> **Problem details**: The exact lines from the start of the material below through the line holding "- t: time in" are the answer; return those, pictures excluded.

> **Collected material**:
════════

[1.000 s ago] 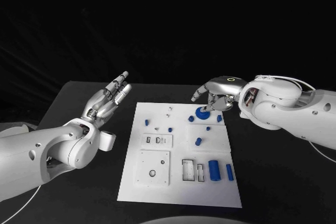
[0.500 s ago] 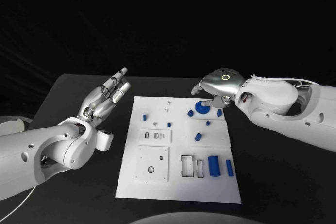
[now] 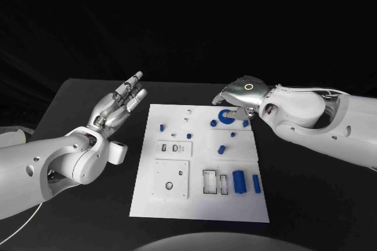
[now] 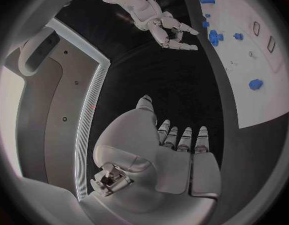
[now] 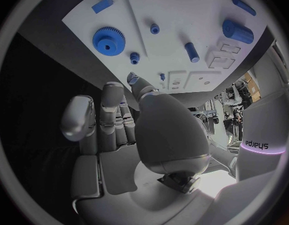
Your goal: Assemble the parts on the task board
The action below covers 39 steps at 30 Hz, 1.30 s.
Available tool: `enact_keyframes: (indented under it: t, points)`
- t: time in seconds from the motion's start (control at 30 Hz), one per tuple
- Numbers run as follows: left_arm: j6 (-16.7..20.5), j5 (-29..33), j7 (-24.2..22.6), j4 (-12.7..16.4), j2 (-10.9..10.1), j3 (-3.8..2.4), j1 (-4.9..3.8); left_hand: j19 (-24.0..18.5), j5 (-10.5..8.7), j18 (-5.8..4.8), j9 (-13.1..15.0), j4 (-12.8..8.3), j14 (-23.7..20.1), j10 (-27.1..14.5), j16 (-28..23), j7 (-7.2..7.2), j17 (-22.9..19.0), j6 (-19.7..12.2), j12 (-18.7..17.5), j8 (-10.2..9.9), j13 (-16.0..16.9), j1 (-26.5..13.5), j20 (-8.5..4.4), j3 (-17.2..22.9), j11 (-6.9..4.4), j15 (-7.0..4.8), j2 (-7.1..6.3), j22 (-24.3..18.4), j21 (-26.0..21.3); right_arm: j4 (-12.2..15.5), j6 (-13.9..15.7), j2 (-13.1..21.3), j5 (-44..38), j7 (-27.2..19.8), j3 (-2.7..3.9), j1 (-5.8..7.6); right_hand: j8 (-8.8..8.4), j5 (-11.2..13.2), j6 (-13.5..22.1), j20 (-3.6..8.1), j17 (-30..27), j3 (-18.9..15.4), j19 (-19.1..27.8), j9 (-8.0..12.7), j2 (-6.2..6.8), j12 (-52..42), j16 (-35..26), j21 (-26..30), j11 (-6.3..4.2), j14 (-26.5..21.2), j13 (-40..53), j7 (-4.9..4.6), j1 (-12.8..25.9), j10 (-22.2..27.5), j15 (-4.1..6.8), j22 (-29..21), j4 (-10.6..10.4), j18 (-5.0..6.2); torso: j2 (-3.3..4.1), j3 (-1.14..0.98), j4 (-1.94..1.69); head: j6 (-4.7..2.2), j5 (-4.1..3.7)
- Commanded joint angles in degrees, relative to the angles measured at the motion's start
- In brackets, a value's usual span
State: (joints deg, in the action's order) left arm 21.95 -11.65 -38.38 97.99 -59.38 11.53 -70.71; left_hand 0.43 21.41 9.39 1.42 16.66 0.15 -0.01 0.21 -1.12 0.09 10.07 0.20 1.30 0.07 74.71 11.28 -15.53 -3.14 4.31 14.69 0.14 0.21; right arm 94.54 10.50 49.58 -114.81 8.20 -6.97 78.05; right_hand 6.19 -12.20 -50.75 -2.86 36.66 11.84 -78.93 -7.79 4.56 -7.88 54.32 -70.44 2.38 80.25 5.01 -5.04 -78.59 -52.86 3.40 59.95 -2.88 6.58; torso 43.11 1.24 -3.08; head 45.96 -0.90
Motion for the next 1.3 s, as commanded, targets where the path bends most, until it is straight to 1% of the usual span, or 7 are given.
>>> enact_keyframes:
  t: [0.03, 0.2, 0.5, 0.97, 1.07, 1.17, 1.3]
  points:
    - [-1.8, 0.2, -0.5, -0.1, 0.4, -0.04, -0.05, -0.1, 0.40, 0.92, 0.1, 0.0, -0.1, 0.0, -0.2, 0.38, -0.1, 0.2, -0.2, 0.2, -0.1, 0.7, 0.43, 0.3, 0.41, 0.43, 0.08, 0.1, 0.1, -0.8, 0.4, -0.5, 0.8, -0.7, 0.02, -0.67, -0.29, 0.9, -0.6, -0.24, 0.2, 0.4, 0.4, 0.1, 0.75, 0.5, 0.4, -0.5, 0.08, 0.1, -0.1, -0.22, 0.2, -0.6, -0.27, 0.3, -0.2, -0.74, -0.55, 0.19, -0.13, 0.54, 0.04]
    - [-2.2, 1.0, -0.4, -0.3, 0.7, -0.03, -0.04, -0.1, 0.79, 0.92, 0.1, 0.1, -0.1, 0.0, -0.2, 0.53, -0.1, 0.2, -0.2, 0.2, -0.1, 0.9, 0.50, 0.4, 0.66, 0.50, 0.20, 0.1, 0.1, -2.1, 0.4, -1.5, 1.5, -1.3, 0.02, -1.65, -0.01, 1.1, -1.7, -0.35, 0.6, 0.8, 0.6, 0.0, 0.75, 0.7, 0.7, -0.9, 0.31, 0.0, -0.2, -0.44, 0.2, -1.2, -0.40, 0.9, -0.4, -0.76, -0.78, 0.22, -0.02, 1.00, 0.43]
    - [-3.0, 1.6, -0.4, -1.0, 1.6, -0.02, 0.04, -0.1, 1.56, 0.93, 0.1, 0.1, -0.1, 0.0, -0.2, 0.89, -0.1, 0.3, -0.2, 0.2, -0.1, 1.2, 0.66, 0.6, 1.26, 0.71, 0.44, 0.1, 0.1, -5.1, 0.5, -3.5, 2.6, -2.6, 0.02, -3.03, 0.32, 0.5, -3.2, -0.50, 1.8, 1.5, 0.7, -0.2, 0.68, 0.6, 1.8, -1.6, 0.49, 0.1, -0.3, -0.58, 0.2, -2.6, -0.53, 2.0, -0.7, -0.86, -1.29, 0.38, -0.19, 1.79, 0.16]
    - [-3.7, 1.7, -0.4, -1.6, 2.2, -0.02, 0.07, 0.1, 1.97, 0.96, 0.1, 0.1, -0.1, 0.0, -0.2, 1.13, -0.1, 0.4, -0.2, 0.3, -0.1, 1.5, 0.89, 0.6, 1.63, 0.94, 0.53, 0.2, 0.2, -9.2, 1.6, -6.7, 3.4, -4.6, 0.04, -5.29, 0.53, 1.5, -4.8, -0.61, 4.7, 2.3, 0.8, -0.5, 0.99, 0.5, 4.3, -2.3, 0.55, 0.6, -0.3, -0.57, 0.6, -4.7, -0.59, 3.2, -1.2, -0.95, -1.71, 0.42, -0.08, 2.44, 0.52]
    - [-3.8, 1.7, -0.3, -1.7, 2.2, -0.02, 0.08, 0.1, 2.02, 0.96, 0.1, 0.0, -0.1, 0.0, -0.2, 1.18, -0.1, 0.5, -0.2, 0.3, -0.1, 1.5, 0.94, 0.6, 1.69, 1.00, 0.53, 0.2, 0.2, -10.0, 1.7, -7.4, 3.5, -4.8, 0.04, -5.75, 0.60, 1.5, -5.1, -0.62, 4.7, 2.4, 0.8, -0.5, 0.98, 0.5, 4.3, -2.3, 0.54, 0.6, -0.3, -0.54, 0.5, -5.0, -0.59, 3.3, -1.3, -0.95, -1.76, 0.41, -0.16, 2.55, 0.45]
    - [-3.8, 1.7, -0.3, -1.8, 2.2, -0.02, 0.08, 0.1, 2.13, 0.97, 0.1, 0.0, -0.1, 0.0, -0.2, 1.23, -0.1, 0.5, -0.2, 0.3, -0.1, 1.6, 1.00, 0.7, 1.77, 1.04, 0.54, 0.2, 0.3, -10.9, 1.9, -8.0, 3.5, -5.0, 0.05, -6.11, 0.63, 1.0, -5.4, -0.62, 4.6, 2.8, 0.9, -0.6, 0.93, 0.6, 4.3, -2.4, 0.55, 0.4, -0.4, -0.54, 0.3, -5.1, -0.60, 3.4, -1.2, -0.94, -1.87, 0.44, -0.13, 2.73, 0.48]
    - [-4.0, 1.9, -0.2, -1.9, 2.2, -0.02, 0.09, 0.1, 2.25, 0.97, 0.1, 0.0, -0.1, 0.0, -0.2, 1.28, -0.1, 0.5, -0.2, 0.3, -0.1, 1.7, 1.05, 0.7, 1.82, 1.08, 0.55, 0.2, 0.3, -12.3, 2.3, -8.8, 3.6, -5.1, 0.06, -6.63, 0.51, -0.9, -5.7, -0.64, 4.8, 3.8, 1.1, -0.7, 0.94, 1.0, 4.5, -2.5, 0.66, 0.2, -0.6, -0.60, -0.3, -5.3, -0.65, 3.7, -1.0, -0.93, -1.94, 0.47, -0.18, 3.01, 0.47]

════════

> **Solution to this problem**:
[1.000 s ago] 
[0.500 s ago] 
[now] 
[now] 
[now] 
Your goal: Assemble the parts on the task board
The action below covers 39 steps at 30 Hz, 1.30 s.
Available tool: `enact_keyframes: (indented under it: t, points)`
- t: time in seconds from the motion's start (control at 30 Hz), one per tuple

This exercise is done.